Le futur de l’ophtalmologie, en ligne de mire à Genève… C’est le monde de demain.
C’est une solution pour demain, en réponse à une problématique bien actuelle: 64% des suisses disent avoir des soucis de vue. Et avec le vieillissement de la population et le nombre insuffisant de professionnels de la santé pour les traiter, une start up genevoise innove en la matière. Elle s’appelle Mikajaki, contraction des prénoms de l’ophtalmologue et du spécialiste de la vente qui portent à eux 2 le projet de la première plateforme de diagnostic oculaire entièrement automatisée. Son nom : “EyeLib”, un mélange de technologies numériques, de robotique et d’intelligence artificielle qui permet de réaliser un examen oculaire complet et quasiment autonome. Le fonctionnement est simple: Le patient se connecte d’abord à un chat accessible sur smartphone.
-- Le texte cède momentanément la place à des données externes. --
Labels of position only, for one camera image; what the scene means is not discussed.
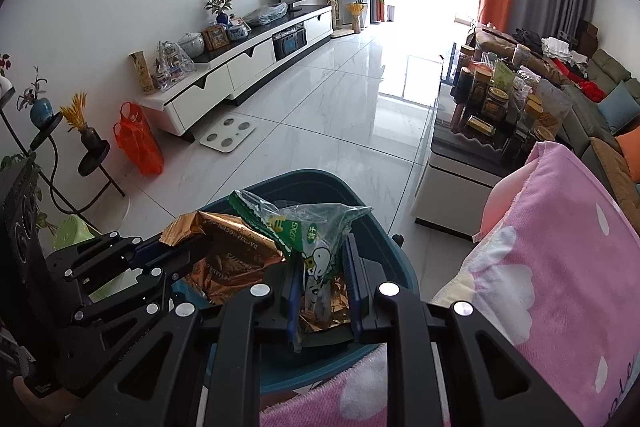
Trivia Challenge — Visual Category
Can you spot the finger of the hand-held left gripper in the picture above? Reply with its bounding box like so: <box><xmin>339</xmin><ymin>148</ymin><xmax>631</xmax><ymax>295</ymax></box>
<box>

Le temps de répondre à un questionnaire médical et aux premiers tests de vue et il se rend ensuite dans un centre disposant de la station automatisée, où 3 machines réalisent alors automatiquement toutes les mesures de l’œil nécessaires pour établir une 20aine de diagnostics ophtalmologiques les plus courants, comme le glaucome ou la cataracte en seulement quelques minutes. Plus besoin de courir à différents endroits ou auprès différents spécialistes pour obtenir un diagnostic complet.
Où en est le projet?
Le concept s’est concrétisé avec un 1er prototype qui est fonctionnel aujourd’hui à Genève. Et depuis la société installée à Plan les Ouates a récemment bouclé un tour de table financier de 2,4 millions de francs. Un investissement qui va permettre de finaliser le processus réglementaire, de renforcer les équipes et surtout d’implanter les premiers appareils dans les grands centres d’ophtalmologie. Il reste aussi à effectuer les tests cliniques auprès de volontaires. Ils devaient commencer le 19 mars dernier, mais l’épisode de Covid-19 a quelque peu retardé leur démarrage.